Check each line of the listing below for the string "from", then give only the number of lines where it occurs.

※

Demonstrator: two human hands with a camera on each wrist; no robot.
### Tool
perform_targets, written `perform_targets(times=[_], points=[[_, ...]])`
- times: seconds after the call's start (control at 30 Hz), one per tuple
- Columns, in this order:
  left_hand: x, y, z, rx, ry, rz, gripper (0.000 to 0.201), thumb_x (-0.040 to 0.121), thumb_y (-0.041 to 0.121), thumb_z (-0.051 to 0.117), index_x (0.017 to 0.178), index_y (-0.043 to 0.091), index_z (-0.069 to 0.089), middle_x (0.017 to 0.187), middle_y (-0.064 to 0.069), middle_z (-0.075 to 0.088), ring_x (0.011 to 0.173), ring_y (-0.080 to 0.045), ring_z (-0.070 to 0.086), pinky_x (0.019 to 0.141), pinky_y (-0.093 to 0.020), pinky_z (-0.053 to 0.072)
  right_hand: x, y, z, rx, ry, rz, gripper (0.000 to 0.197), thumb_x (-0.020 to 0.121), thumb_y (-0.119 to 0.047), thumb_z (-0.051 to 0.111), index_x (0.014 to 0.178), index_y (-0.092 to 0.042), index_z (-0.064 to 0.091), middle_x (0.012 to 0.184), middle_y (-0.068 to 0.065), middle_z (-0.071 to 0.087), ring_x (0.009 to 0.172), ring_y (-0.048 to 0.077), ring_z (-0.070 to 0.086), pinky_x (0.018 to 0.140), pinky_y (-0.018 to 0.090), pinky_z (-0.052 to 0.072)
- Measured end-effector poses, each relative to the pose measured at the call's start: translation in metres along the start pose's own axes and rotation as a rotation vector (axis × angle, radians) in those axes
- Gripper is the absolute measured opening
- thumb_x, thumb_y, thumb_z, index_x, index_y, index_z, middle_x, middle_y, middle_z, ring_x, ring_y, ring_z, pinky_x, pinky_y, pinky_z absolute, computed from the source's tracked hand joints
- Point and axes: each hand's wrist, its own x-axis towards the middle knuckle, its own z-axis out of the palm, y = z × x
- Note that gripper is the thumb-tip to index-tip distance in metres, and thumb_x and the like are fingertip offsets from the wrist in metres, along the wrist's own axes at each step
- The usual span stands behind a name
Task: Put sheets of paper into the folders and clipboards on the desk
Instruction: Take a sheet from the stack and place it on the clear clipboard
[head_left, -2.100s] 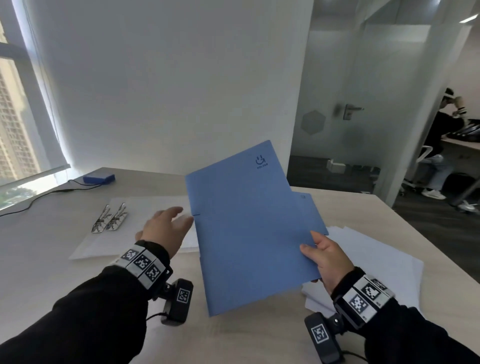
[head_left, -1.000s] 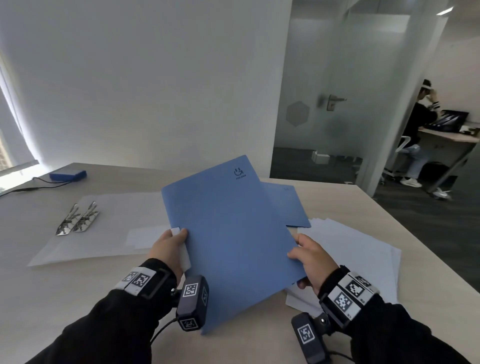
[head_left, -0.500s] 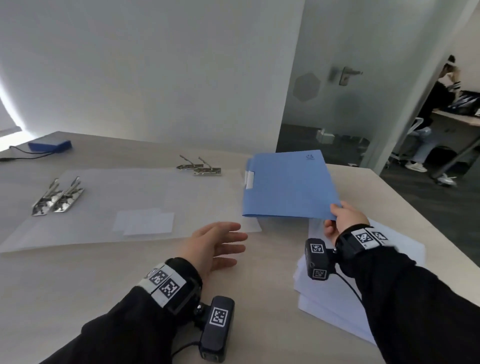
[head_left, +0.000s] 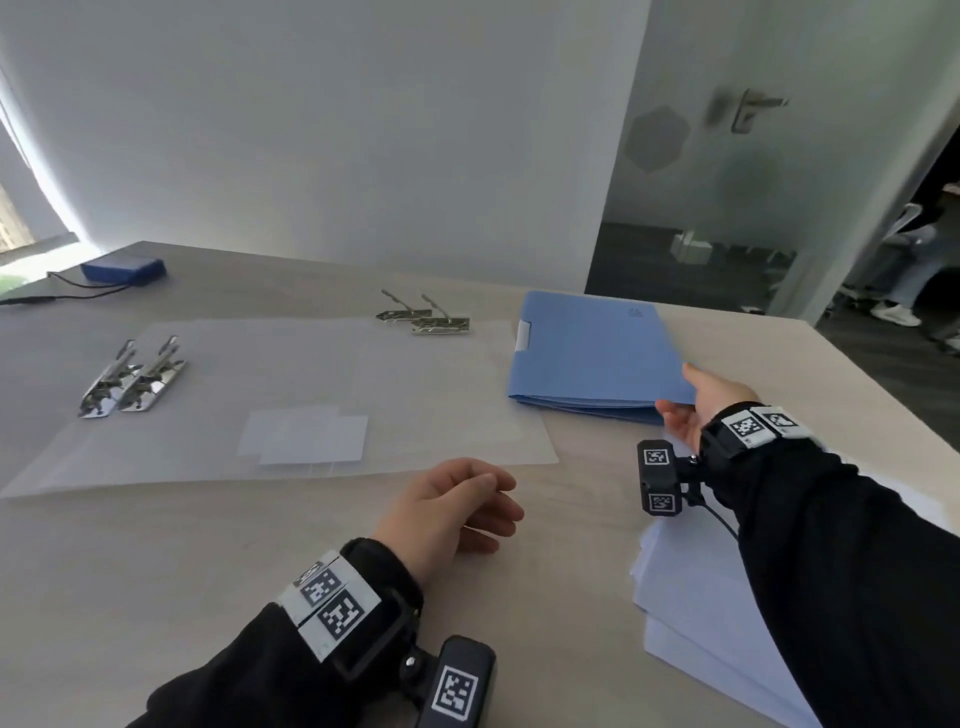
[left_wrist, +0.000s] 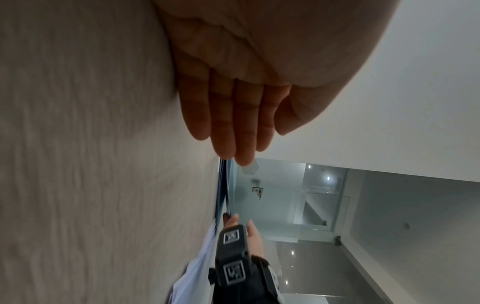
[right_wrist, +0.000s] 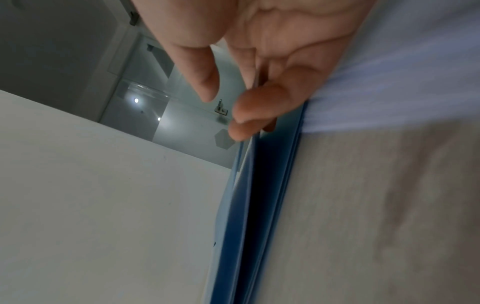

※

EXERCISE ANSWER: 3